Chapter 3 – Almeria
The weight of the past feels heavier when it arrives wearing a tailored suit and memories I never asked to relive.
Gaspare’s reappearance has cracked something in me I thought had long been buried. For eight years, I’ve kept myself together with the delicate precision of a pressed flower. Neatly folded, carefully hidden, beautiful only from a distance. But now… I’m starting to feel the edges fray.
He found us. Somehow, through all my efforts to remain invisible, he cut through the layers I built around my life.
And now, he’s everywhere.
In the spaces between my breaths. In the tension I carry through my shoulders. In the flickers of memory that resurface when I least expect them.
I don’t want to acknowledge the effect he still has on me.
But I feel it. Every time our eyes meet. Every time his voice brushes against my ears like a sound I used to know. The pull of him is wrong. Dangerous. A tether to a life I clawed myself free from.
I should hate him.
I want to hate him.
But when he showed me the photograph—a surveillance shot of Luca and me, grainy but unmistakable—and told me we were being watched… something inside me cracked.
It wasn’t his words. It wasn’t even the fear. It was the look in his eyes.
It was the concern.
Real. Raw. Not the performance of a mob boss trying to intimidate or assert power. It was personal.

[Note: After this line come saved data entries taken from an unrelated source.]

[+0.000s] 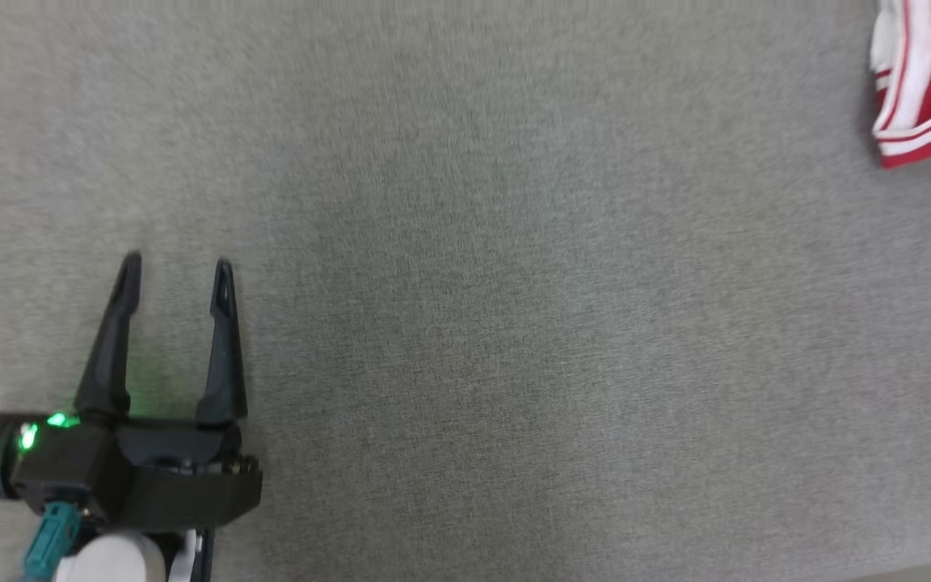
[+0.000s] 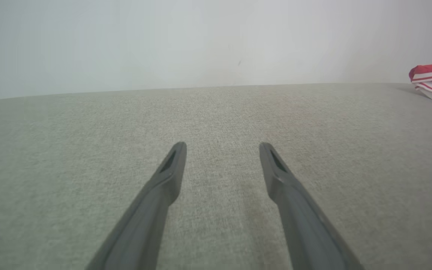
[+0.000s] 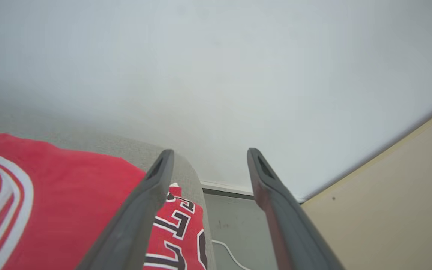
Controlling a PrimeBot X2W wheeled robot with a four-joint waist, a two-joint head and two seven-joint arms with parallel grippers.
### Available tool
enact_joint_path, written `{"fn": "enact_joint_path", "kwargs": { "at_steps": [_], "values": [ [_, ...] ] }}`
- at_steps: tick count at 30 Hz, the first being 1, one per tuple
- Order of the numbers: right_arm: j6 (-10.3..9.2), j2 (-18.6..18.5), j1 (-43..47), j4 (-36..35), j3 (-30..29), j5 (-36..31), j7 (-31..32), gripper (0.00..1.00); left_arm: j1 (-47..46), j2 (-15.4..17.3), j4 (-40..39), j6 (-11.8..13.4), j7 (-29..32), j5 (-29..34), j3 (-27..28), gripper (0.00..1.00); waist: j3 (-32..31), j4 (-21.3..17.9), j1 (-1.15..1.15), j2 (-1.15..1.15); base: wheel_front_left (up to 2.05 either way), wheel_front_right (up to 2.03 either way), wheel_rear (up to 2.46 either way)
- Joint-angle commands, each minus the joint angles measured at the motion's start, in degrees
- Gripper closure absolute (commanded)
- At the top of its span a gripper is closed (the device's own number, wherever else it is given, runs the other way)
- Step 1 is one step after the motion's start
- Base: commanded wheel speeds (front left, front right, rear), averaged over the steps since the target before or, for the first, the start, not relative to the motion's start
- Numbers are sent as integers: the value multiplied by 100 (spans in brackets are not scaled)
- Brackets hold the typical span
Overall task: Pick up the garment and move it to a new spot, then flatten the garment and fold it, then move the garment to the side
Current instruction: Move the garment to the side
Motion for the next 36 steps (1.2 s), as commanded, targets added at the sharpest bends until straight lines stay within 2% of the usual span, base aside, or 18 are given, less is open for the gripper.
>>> {"fn": "enact_joint_path", "kwargs": {
  "at_steps": [1,6,7,9,19,25,31,36],
  "values": [
    [-17,134,53,-76,16,52,-69,0,126,-9,56,28,-2,-46,39,0,-505,60,0,0,0,0,0],
    [-17,619,457,-576,-20,21,-166,0,498,-47,198,49,-2,-147,207,0,-1162,119,0,0,0,0,0],
    [-17,619,457,-576,-20,21,-166,0,498,-47,198,49,-2,-147,207,0,-1162,119,0,0,0,0,0],
    [-17,818,703,-952,-158,-37,-169,0,664,-57,241,57,-2,-178,290,0,-1402,144,0,0,0,0,0],
    [-17,2015,3085,-2569,-1415,-462,-170,0,1249,-105,446,26,-2,-278,546,0,-2338,399,0,0,0,0,0],
    [-17,2683,4516,-3287,-1848,-581,-171,0,1438,-129,656,-12,-2,-320,582,0,-2758,519,0,0,0,0,0],
    [-17,2994,5627,-3917,-1825,-672,-172,0,1620,-138,779,-42,-2,-329,640,0,-3034,497,0,0,0,0,0],
    [-16,3349,6415,-4298,-2155,-681,-172,0,1679,-144,868,-70,-2,-341,659,0,-3142,503,0,0,0,0,0]
  ]
}}
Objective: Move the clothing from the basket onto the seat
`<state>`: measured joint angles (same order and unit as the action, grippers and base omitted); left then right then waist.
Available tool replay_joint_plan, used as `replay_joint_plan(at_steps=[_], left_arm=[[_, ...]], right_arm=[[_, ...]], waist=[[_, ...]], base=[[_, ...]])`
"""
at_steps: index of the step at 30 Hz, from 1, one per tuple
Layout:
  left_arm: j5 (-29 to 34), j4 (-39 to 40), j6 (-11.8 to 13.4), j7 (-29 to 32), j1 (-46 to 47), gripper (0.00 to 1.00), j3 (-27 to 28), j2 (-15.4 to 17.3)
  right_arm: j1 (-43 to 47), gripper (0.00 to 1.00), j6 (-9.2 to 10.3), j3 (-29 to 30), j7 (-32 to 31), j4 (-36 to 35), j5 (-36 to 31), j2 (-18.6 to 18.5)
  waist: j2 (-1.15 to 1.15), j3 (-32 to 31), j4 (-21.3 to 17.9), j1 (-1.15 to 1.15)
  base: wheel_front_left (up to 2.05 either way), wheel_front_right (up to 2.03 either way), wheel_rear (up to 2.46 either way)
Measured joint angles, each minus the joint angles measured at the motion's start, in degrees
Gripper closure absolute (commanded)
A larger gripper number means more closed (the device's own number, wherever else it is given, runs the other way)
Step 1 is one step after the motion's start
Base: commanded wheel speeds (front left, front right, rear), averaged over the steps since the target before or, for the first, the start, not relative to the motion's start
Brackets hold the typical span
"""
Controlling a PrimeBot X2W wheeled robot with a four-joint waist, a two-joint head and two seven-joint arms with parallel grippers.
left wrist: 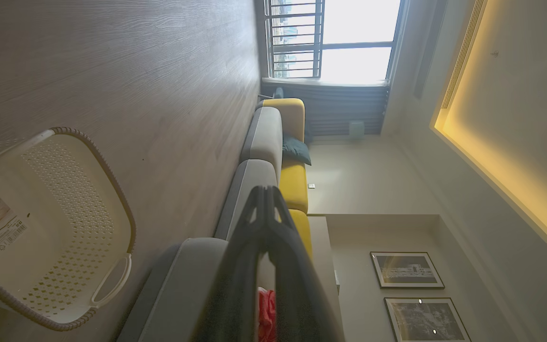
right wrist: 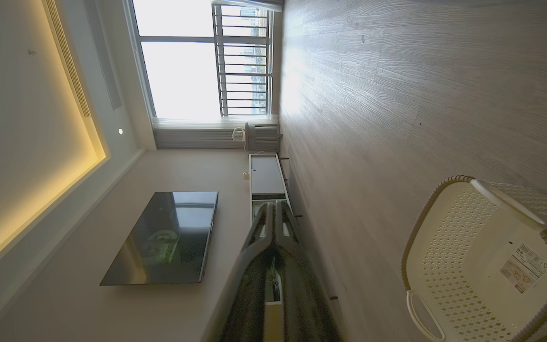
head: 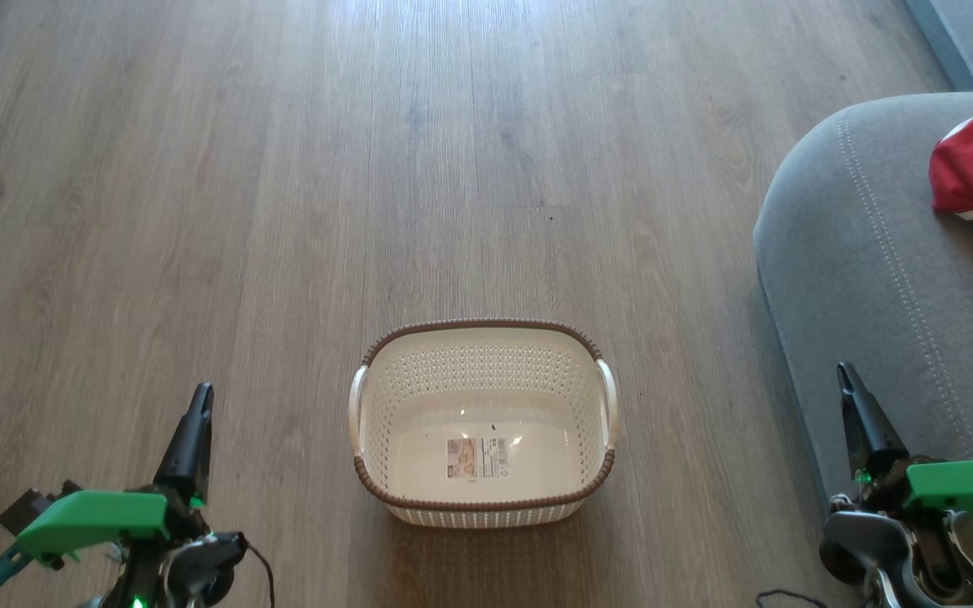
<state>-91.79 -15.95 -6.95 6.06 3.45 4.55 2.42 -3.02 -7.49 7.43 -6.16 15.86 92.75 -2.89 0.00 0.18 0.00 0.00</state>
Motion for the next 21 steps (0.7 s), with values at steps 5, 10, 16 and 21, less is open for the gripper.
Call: replay_joint_plan(at_steps=[5, 10, 16, 21], left_arm=[[0.0, 0.0, 0.0, 0.0, 0.0, 1.00, 0.0, 0.0], [0.0, 0.0, 0.0, 0.0, 0.0, 1.00, 0.0, 0.0], [0.0, 0.0, 0.0, 0.0, 0.0, 1.00, 0.0, 0.0], [0.0, 0.0, 0.0, 0.0, 0.0, 1.00, 0.0, 0.0]], right_arm=[[0.0, 1.00, 0.00, 0.0, 0.0, 0.0, 0.0, 0.0], [0.0, 1.00, 0.00, 0.0, 0.0, 0.0, 0.0, 0.0], [0.0, 1.00, 0.00, 0.0, 0.0, 0.0, 0.0, 0.0], [0.0, 1.00, 0.00, 0.0, 0.0, 0.0, 0.0, 0.0]], waist=[[0.00, 0.0, 0.0, 0.00], [0.00, 0.0, 0.0, 0.00], [0.00, 0.0, 0.0, 0.00], [0.00, 0.0, 0.0, 0.00]], base=[[0.00, 0.00, 0.00], [0.00, 0.00, 0.00], [0.00, 0.00, 0.00], [0.00, 0.00, 0.00]])
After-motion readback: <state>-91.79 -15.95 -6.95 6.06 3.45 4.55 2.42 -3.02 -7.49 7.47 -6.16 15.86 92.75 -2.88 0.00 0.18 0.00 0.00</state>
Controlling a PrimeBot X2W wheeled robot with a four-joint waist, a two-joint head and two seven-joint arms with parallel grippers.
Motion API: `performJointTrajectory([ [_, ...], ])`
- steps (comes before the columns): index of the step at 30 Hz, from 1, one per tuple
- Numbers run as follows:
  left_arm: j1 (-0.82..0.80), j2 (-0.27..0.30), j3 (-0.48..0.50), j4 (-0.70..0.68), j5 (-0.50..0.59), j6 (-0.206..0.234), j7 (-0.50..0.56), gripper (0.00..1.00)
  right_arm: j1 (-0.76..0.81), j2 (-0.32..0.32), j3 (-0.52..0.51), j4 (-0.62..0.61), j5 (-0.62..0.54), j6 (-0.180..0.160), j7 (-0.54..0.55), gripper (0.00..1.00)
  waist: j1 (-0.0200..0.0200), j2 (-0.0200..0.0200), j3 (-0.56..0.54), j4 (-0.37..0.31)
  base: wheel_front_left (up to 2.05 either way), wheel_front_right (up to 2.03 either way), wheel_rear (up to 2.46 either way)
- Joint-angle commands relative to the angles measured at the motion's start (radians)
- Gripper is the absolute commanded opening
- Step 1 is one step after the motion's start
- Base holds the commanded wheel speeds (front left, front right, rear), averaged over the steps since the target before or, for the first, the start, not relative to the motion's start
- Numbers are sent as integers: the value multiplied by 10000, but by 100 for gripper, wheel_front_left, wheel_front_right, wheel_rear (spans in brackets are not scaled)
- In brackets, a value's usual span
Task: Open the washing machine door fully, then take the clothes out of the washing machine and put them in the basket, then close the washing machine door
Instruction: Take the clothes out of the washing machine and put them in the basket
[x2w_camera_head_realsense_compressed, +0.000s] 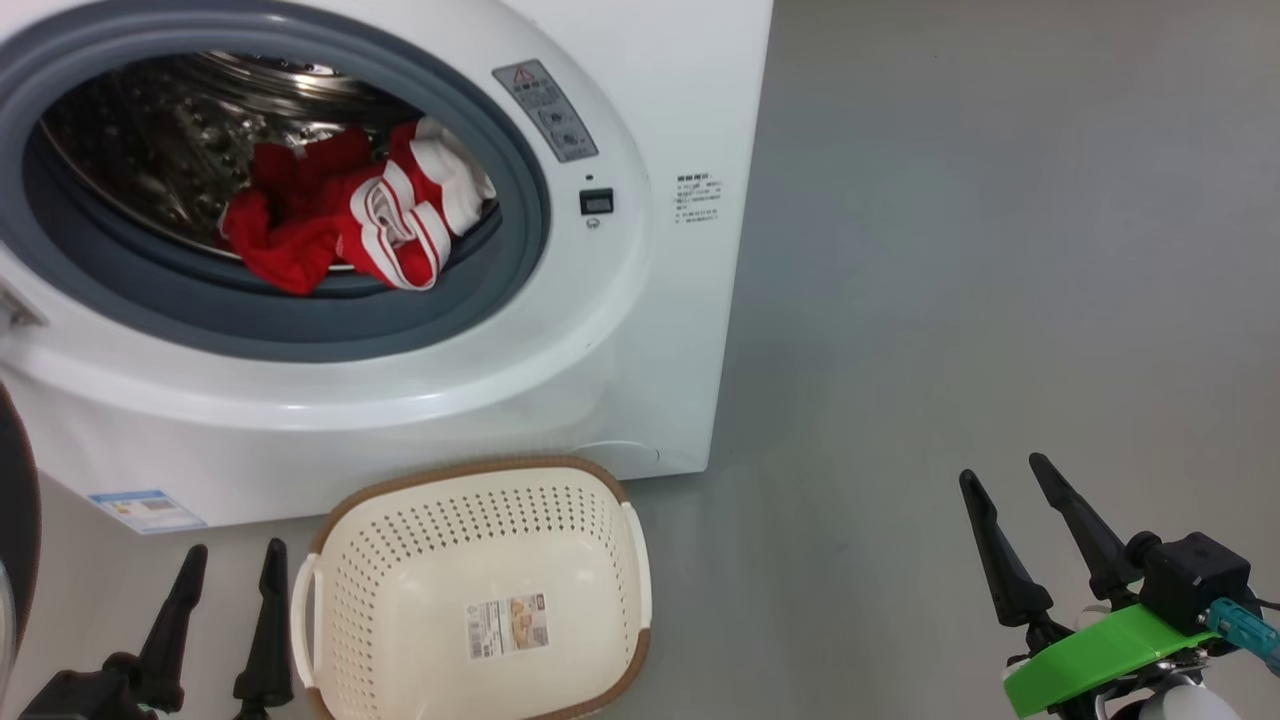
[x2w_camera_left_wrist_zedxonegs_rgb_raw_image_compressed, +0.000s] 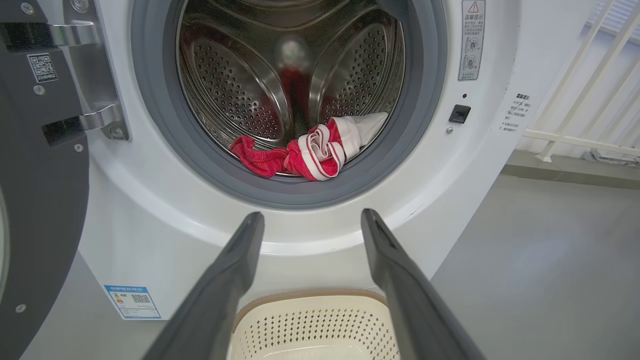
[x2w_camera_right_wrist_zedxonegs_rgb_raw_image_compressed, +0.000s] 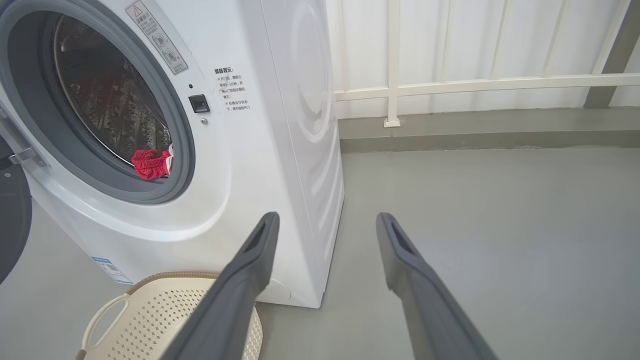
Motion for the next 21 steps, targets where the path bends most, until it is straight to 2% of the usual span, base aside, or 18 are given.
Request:
performJointTrajectory([
  [1,-407,273,334,-193,-80,-29,-122,100,-239,-107,234,-218,-109,16,-120,100,0,-1,12,2,130,-143,12],
  [10,-444,174,513,61,48,-29,-122,100,-227,-67,241,-210,-130,16,-120,100,0,-1,-47,11,113,-121,8],
  [21,-584,97,456,497,202,-29,-122,100,-239,-55,293,-191,-86,16,-120,100,0,-1,-32,72,15,-15,0],
])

And that was what scared me most of all.
I sit by the dining room window that evening, tea gone cold in my hands, while Luca finishes his dinner at the table. He’s talking and chattering about his day as he always does, legs swinging, one hand squeezing a napkin over and over again, the other holding the fork he’s using to play with the food in his plate.
I don’t realize he’s noticed my lack of attention until he calls me loudly, causing me to jerk in fear.
“Baby,” I scold gently, seeing he’s not in any harm.
"Mama, are you sad?"
I blink, my displeasure at him fading. “No, sweetheart. Just tired.”
He looks at me like he doesn’t believe it. Then he smiles and goes on talking about some girl who let him put flowers in her hair at school.
I stare out the window into the darkening street.
There’s no one out there.
But I can still feel him.
Gaspare.
His presence is like smoke. You don’t see it at first. But you smell it. Taste it. And when it wraps around you, you can’t breathe.
After Luca is asleep, I sit on the edge of my bed and let the silence press in around me.
I haven’t thought about that night in a long time.
Not because I forgot. Because I chose not to remember.
But now, the memory surfaces whether I want it to or not.